阿根搖着頭,苦笑的說:「兩位先生,我們只是平凡的人,我們又怎可能探索到陰冥的境界?」
房裏是沉默,一遍死寂的,李衞和近祖蔭的心,似乎都停止跳動,阿根剛才的一番話,不正是把他們的境遇判了死刑嗎?
阿根似乎對這兩個已經被亡魂認定了要憎恨的年靑人,寄予好大的同情,所以,阿根也陪着他們,半句話也不說,讓他們自己去想解決的辦法。
好久,好久,近祖蔭的聲音先響起來。
「根叔,他們葬在那兒?」
「遵照金先生的遺囑,他們夫婦是葬在後園的井旁,就是我昏倒被鐵枝插進腿裏的地方!」阿根答。
李衞本來還在沉默的,但刹那間,他的腦海裏靈光一閃,似乎想到了辦法。
「根叔,你帶我們去,指出他們埋葬的正確位置,我希望,我們能想個辦法來。」李衞緊張的說。
「你有辦法?」
阿根與近祖蔭,幾乎是異口同聲的說。
※※※
阿根提着燈,以木杖支在脅下,一跛一跛的,把李衞和近祖蔭領到後園。
果然,後園是有一口井,井邊有兩伏比較高一點的泥塚。
瞧那兩穴高起的黃土,阿根便道:「這……這兒就是他們的墓穴!」
夜,本來就很靜。
夜,在這個可怕的金家大院裏,在經歷過這種可怕的事的三個人來說,就更加的可怕。
在微弱的燈火下,李衞,近祖蔭,阿根,似乎感覺到,黃土裏有兩對靑色的,充滿仇恨的眼睛,牢牢的向三人瞪視着。
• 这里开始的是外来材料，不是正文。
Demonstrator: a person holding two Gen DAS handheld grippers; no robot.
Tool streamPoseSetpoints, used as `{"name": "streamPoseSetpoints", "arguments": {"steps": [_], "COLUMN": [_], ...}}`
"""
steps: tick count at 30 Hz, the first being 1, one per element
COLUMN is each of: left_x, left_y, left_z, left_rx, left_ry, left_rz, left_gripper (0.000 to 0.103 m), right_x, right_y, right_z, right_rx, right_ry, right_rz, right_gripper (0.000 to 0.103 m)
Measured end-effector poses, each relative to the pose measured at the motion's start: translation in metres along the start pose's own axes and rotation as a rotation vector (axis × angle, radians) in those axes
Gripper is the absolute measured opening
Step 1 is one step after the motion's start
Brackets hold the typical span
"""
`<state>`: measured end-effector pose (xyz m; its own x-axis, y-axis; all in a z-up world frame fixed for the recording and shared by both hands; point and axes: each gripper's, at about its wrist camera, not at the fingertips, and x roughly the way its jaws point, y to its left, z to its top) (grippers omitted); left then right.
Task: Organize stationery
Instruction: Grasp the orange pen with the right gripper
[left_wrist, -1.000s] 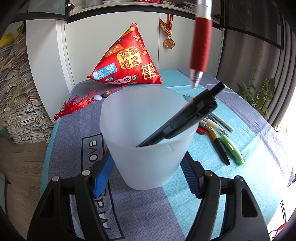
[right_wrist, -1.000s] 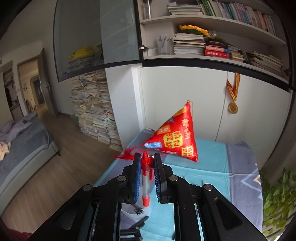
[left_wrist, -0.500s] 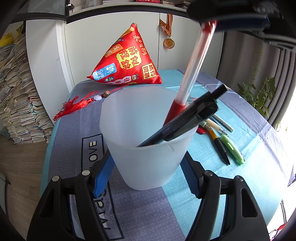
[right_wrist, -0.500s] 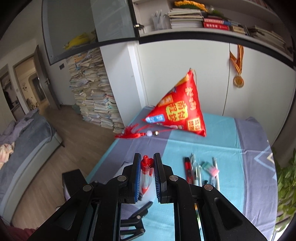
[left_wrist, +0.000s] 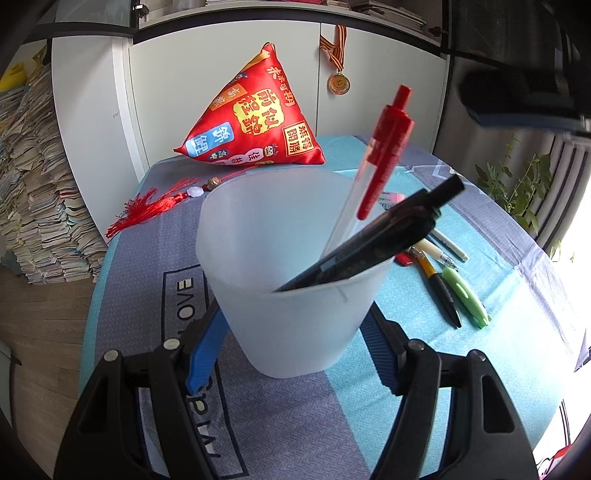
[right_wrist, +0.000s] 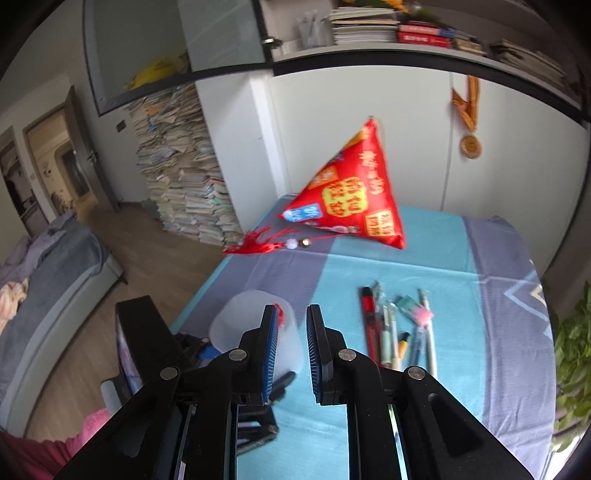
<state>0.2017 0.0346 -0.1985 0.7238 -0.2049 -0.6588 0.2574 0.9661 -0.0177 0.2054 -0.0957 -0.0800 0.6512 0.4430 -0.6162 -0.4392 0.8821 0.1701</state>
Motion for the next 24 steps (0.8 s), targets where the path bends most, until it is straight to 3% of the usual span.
{"name": "streamPoseSetpoints", "arguments": {"steps": [5, 10, 19, 24], "left_x": [-0.001, -0.001, -0.001, -0.001], "left_y": [0.000, 0.001, 0.001, 0.001], "left_z": [0.000, 0.000, 0.000, 0.000], "left_rx": [0.002, 0.003, 0.003, 0.003], "left_ry": [-0.002, -0.003, -0.003, -0.003], "left_rz": [0.000, 0.000, 0.000, 0.000], "left_gripper": [0.070, 0.070, 0.070, 0.070], "right_x": [0.016, 0.048, 0.072, 0.076], "right_y": [-0.029, -0.049, -0.054, -0.051], "right_z": [-0.032, -0.066, -0.083, -0.083], "right_rx": [0.065, 0.140, 0.163, 0.137], "right_ry": [0.111, 0.241, 0.312, 0.299], "right_rz": [-0.138, -0.191, -0.232, -0.263], "right_gripper": [0.014, 0.014, 0.014, 0.014]}}
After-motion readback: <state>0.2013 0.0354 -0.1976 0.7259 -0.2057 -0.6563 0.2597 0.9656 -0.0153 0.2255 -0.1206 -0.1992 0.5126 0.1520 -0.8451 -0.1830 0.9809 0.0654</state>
風忽然吹得很勁,阿根手上提着的燈籠,似乎有點飄盪,火光也明滅不定的。
阿根是受過難的可憐人,在這種情形下,驚得噤若寒蟬,甚麼聲音也發不出來一樣。
近祖蔭也實在不明白,李衞為甚麼要把自己帶到這裏來?他正要開口詢問,便看到李衞有許多奇怪的動作。
李衞沒有說話,只是從口袋裏掏出一柄小刀來。
明滅不定的火光中,可以見到,李衞手在顫慄的,正當祖蔭想發話時,只見刀光一閃,李衞已用刀,在自己的左臂上劃了一道創口。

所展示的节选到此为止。